By Erin Voegele | July 28, 2020

Sen. Joni Ernst, R-Iowa, sent a letter to U.S. EPA Administrator Andrew Wheeler on July 28 urging him to initiate a rulemaking to certify biofuel infrastructure for E15 and remove unnecessary labeling requirements for the fuel blend.

“Two years ago, I worked successfully with you and President Trump to get E15 sold year-round,” Ernst wrote. “One year later, we sat in the Oval Office and created an agreement to further strengthen the Renewable Fuel Standard (RFS) by investing in biofuel infrastructure including streamlining labeling and removing other barriers to the sale of E15. The COVID-19 pandemic has caused a great loss of demand for biofuels. You must act now to initiate a rulemaking process and follow through on this agreement to provide certainty to our Iowa farmers.”

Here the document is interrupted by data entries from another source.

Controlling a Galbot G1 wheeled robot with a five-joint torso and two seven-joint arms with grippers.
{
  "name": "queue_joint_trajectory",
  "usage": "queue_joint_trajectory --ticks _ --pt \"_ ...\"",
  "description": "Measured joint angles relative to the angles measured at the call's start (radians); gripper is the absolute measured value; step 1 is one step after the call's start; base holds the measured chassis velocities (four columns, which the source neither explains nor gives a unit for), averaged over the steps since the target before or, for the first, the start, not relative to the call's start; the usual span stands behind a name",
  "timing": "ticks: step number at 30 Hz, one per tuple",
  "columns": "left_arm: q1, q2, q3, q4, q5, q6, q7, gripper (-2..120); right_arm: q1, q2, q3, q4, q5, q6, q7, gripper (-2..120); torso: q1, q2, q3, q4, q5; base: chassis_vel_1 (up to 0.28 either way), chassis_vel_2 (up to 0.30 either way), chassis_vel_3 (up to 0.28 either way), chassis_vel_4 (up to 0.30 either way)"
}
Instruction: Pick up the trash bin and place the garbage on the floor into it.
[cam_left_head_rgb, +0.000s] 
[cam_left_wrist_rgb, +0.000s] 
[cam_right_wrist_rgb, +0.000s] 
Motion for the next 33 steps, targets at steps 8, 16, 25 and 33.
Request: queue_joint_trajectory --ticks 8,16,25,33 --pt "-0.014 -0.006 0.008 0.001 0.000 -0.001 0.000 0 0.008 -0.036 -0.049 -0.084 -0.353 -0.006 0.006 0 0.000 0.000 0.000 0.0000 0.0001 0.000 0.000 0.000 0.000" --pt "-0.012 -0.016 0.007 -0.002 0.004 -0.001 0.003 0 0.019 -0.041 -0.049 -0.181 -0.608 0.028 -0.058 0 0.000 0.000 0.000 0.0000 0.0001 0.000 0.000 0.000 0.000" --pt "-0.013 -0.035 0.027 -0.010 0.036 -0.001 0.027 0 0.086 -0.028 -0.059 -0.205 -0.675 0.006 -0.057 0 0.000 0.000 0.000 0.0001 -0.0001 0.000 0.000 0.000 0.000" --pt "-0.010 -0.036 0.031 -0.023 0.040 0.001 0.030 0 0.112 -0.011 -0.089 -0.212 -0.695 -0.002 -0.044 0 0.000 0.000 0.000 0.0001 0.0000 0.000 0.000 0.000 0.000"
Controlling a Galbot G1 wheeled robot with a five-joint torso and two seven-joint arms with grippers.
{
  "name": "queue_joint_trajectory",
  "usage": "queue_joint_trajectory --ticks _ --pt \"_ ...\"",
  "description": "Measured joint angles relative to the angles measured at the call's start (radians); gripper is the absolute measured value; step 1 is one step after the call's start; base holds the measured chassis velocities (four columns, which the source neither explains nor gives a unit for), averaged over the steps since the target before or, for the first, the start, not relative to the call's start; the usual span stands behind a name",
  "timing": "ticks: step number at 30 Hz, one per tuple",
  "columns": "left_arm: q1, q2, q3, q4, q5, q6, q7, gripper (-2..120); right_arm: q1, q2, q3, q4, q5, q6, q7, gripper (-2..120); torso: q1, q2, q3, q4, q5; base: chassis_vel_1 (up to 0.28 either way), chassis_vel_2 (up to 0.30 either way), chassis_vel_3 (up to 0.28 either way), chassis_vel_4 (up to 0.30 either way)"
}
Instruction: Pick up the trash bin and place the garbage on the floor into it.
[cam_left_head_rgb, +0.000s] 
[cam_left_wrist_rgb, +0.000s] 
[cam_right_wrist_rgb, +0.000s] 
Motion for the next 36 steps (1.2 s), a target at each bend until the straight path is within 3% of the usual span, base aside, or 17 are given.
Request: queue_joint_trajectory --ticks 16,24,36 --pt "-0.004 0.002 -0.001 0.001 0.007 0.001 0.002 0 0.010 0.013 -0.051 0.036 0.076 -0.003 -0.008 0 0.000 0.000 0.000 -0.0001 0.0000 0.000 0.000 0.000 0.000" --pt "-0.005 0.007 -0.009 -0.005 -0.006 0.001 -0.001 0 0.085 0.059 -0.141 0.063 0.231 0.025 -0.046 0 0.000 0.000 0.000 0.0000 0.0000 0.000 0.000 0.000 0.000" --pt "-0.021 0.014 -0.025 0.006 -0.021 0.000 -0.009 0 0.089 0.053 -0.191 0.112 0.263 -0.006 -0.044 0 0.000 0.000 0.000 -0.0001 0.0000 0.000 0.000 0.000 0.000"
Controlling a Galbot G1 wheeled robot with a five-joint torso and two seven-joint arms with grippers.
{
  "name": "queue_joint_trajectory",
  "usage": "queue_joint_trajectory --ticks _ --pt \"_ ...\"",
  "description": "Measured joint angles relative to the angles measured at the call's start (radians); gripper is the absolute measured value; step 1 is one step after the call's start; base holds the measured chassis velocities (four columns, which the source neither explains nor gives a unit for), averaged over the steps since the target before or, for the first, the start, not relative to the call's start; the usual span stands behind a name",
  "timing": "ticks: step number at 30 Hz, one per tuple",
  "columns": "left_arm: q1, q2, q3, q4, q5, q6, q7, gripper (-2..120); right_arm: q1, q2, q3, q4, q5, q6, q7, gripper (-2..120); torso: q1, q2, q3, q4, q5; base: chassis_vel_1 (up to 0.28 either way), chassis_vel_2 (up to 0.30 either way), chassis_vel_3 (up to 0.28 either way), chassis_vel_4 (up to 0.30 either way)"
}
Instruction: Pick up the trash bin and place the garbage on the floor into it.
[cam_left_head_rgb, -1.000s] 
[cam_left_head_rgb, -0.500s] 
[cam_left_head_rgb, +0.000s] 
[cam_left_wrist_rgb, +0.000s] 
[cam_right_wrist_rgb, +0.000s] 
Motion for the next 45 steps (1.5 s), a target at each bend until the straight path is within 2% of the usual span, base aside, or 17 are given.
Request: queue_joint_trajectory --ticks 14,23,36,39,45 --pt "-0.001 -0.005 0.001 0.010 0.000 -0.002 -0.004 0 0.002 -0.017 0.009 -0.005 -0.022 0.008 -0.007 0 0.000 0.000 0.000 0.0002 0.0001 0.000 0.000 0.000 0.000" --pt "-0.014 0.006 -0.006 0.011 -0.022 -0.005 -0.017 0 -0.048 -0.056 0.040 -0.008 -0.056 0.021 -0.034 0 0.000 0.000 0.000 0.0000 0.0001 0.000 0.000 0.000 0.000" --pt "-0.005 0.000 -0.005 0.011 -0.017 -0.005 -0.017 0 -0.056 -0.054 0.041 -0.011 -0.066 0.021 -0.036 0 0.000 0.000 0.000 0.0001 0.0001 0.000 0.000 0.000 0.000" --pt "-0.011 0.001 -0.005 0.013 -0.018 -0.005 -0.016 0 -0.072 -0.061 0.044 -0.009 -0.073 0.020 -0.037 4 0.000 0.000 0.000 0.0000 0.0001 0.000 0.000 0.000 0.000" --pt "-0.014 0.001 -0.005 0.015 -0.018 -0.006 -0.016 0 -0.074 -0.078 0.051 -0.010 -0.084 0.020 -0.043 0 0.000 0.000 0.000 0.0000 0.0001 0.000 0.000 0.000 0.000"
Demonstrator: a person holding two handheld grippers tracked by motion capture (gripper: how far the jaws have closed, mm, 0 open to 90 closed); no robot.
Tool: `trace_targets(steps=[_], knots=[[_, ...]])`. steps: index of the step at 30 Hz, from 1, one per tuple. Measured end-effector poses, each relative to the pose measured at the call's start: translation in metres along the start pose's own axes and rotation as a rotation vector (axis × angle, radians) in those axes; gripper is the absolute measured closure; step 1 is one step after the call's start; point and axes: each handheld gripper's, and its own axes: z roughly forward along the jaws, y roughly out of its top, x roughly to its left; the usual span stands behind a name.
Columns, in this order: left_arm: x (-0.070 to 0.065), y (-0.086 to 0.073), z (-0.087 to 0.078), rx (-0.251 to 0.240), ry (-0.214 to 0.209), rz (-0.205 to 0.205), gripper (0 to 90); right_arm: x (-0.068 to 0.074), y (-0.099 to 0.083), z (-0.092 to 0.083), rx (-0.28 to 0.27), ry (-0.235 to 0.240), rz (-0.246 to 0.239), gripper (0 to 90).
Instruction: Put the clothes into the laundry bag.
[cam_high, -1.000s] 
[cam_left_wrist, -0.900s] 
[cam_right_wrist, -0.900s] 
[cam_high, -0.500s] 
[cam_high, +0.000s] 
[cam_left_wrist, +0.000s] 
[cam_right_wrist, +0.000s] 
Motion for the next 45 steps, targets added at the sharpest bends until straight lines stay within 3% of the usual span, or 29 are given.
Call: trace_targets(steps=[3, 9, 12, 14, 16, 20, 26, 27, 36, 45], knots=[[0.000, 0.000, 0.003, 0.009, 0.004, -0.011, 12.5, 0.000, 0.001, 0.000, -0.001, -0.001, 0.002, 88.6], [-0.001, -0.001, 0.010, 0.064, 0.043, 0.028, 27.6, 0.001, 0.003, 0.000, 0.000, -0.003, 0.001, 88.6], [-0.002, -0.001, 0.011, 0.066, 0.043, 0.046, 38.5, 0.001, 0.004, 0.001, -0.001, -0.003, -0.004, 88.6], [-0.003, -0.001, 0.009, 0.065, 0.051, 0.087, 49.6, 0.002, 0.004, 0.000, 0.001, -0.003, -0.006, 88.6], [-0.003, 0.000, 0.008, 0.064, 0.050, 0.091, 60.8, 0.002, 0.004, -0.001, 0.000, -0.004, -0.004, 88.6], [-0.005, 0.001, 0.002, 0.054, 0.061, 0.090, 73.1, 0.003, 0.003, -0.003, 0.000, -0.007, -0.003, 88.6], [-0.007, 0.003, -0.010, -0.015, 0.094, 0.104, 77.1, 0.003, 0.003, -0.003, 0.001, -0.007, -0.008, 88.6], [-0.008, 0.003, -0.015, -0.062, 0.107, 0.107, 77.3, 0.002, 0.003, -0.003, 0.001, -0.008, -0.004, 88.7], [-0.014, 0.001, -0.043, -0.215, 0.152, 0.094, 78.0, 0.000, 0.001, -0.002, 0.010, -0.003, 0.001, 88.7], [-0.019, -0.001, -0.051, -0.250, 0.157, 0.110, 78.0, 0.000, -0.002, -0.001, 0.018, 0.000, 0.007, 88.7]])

The letter references a statement Wheeler made earlier this year during a hearing held by the Senate Committee on Environment and Public Works where he called the infrastructure issue complicated. “I fail to understand where the complications lie,” Ernst wrote. “According to the National Renewable Energy Lab all steel tanks are approved for up to 100 percent ethanol, as are all double-walled fiberglass tanks since 1990 – over 30 years ago. Given the lifespan of underground tanks, almost every underground fuel tank should be able to handle E15 and higher blends of ethanol.”

The letter goes on to explain that Wayne and Gilbarco account for more than 90 percent of the U.S. market share for gasoline dispensers. “All Wayne dispensers in service today carry a warranty and are compatible with ethanol blends up to 15 percent,” Ernst wrote. “Any Gilbarco dispenser installed 2008 or later carries a warranty for up to 15 percent ethanol. The approximate life of a dispenser is 10-15 years, so similarly to the tanks there are very few pumps out there that are not warrantied for E15.”

Regarding E15 labeling requirements, Ernst noted that the EPA has approved E15 for use in all cars model year 2001 and newer, meaning all cars manufactured in the past two decades are approved for use with the fuel. “This represents over 95 percent of the vehicle miles traveled and more than 9 out of 10 cars on the road today,” Ernst wrote. “Consumers have now driven more than 15 billion miles on E15, retailers have had millions of transactions, and it has been sold for nearly a decade (since 2011), all without a single reported issue. It makes little sense why the black and orange warning label cannot be addressed immediately.”

Ernst asks Wheeler to address three specific questions. First, she asks him to commit to begin rulemaking by Oct. 4 to move forward with expediting the sale of E15 through existing infrastructure. Second, she asks him to clarify his statement that this is a complicated issue and explain what he views as the remaining hurdles. Third, she asks him to move forward with rulemaking before Oct. 4 to remove the unnecessary E15 labeling requirements.

A full copy of the letter can be downloaded from Ernst’s website.